Above: The iPhone 7 Plus in jet black. Photo courtesy Apple.
BitDepth#1058 for September 13, 2016
Last week, Apple announced major revisions to its mobile device line, unveiling a new, agreeably waterproofed Apple Watch and a new iPhone with revamped software for both.
I’ll confess to being quite keen on trying an Apple Watch as a lap counter and analysis tool in the pool, particularly since the eye-watering price of the device tracks closely with professional tools for doing the same thing which don’t include everything else a smartwatch can do.
There’s no question that the standout announcement of the evening was the jet black version of the new iPhone 7, sporting a finish that makes it look like the love child of Darth Vader’s suit and a Terminator T-1000.
Apple has revived its iconoclastic ways by ditching the decades old mini-audio jack port from the new iPhone, removing the last universal connection points left on modern computing devices.
The company has offered a sop for those who view this as a bad thing. In addition to including Lightning port native ear buds in the box, iPhone 7 buyers will also find a Lightning to mini audio port adapter, one more in a long line of dongles that have become part of the ecosystem of Apple’s devices lately. There are also new wireless earphones for those with a taste for that sort of thing.
So we have a revamped OS for both devices, a waterproof Apple Watch and a water resistant iPhone with the coolest metallic finish ever and no headphone jack. What else is in the mix?
In two words, lightfield technology.
With the iPhone 7, Apple became the second major smartphone manufacturer to add a second rear-facing camera to its device, the first being Huawei’s P9, launched in April.
Lightfield cameras are new enough and the technology deep enough that implementations are far from uniform as device manufacturers explore exactly what the science of the new imagemaking technology can offer.
Early devices like the Lytro and the Light L16 also took widely differing approaches, Lytro used a single lens to achieve its focus-shifting selling point and the still-unseen L16 makes use of 16 lenses of varying focal lengths to do both focus shifting and computational zooming.
The conceptual gulf between the Huawei and Apple devices is equally wide, despite the physical fact of both devices having side by side rear facing cameras.

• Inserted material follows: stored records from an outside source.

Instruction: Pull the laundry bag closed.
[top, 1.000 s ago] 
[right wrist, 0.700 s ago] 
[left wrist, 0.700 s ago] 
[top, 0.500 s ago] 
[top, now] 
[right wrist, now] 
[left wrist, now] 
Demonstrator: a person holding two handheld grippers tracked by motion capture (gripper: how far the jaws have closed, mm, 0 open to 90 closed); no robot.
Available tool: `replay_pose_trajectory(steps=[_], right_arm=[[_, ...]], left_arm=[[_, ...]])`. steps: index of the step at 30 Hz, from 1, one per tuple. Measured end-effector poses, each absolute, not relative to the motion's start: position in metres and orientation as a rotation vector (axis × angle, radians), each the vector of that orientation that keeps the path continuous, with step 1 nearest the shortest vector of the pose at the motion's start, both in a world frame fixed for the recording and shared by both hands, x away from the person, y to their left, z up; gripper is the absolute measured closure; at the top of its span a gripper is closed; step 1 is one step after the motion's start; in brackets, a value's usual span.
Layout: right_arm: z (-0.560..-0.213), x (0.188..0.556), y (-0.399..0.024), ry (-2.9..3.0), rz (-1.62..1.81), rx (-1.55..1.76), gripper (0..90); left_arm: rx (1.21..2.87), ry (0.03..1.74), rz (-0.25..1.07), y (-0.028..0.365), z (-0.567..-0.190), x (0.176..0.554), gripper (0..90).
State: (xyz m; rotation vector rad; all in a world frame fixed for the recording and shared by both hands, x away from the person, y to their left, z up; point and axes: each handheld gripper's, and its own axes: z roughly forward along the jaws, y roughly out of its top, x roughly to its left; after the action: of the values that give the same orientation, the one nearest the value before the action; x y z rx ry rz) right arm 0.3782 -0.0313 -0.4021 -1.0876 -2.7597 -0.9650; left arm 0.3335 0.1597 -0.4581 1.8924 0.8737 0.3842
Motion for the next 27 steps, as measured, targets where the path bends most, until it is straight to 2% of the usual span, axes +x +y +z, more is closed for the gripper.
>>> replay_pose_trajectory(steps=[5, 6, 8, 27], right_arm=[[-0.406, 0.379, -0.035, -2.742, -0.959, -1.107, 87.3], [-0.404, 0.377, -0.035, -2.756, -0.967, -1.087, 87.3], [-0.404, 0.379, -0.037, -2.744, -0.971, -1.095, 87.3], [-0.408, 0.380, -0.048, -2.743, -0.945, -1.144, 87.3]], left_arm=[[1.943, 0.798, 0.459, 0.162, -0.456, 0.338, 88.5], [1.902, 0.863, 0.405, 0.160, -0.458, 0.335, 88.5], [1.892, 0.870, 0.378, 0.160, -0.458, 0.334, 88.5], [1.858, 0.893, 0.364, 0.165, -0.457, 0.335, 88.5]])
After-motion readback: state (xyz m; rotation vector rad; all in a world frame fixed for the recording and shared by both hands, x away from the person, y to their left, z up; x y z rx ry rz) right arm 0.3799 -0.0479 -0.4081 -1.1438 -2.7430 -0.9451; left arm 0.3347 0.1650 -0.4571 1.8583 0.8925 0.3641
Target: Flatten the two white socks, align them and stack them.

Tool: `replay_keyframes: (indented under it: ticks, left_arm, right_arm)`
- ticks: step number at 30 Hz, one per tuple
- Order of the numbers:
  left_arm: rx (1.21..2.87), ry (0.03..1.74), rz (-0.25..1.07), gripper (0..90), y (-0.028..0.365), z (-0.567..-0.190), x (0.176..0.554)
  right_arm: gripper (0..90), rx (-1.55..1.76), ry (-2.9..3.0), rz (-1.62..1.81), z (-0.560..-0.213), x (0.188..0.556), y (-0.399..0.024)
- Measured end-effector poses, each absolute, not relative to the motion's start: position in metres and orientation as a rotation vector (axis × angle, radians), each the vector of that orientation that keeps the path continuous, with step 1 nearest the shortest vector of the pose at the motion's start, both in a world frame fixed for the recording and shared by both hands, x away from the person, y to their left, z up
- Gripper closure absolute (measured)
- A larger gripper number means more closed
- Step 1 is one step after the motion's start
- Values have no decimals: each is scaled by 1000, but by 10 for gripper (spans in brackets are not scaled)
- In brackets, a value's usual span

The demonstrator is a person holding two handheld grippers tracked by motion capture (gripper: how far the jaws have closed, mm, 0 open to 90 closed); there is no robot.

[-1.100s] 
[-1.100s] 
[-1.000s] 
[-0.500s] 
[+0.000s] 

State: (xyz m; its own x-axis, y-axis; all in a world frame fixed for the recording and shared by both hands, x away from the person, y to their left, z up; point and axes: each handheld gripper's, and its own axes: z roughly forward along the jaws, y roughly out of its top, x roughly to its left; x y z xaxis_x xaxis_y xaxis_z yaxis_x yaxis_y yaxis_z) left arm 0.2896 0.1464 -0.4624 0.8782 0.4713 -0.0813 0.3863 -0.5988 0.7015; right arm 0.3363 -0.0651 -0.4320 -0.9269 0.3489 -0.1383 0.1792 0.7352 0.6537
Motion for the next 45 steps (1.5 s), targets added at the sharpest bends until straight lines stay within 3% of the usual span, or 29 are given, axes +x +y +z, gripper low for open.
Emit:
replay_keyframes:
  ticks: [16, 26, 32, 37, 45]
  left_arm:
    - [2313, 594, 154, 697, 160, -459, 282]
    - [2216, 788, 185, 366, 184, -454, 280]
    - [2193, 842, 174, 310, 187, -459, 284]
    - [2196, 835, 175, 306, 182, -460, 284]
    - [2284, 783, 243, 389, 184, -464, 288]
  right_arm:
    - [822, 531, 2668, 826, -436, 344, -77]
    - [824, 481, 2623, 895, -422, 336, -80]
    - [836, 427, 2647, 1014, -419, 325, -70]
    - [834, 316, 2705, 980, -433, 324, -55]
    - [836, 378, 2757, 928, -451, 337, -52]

The P9’s major failing was its slow dual lenses, which capture light at a small lens opening of f2.2. Huawei went for a sleek device profile and managed to avoid the bump in the case that faster lenses demand, but paid a high price in image capture capability.
Apple accepted the bump in placing a wide f1.8 lens and an f 2.8 “telephoto” lens on the new iPhone 7 plus, though they haven’t got the fastest lens on the market, with Samsung’s S7 making use of an incrementally wider f1.7 lens.
Still, f1.8 is plenty of light gathering capability, particularly when you consider that the lens equivalent on a DSLR is about the size of your fist.
Where Apple gets it wrong is in what they are using the dual lenses for. The lenses are intentionally unmatched. One is twice the focal length of the other, giving the camera double the reach in picture taking.
But you can ratchet the camera’s zoom well past the optical capability of 2X all the way to 10X. It’s likely that the phone’s custom Image Signal Processor is doing some computational magic to the raw capture data to upscale the image, but there are limits to what’s possible before you see a difference in the file.
I’m expecting acceptable digital zoom images to max out in quality somewhere around 5X with even the best possible interpolation algorithm.
Both the P9 and the iPhone 7 do passable shallow depth of field effects using lightfield’s depth mapping principles, but neither is likely to do better than the optical quality of a fast lens.
The iPhone 7 has the specifications and looks to make it another hit for Apple in the smartphone market, but its engineers wimped out on the phone’s hardware and software capabilities. Third-party developers may make better use of the capabilities of the hardware, but what could have been revolutionary is clever but ultimately pedestrian.
Computational photography is going to drive the big revolutions in smartphone image making and Apple could have stroked for the stands here, instead the iPhone 7 Plus is a bat and pad response in a fast moving market.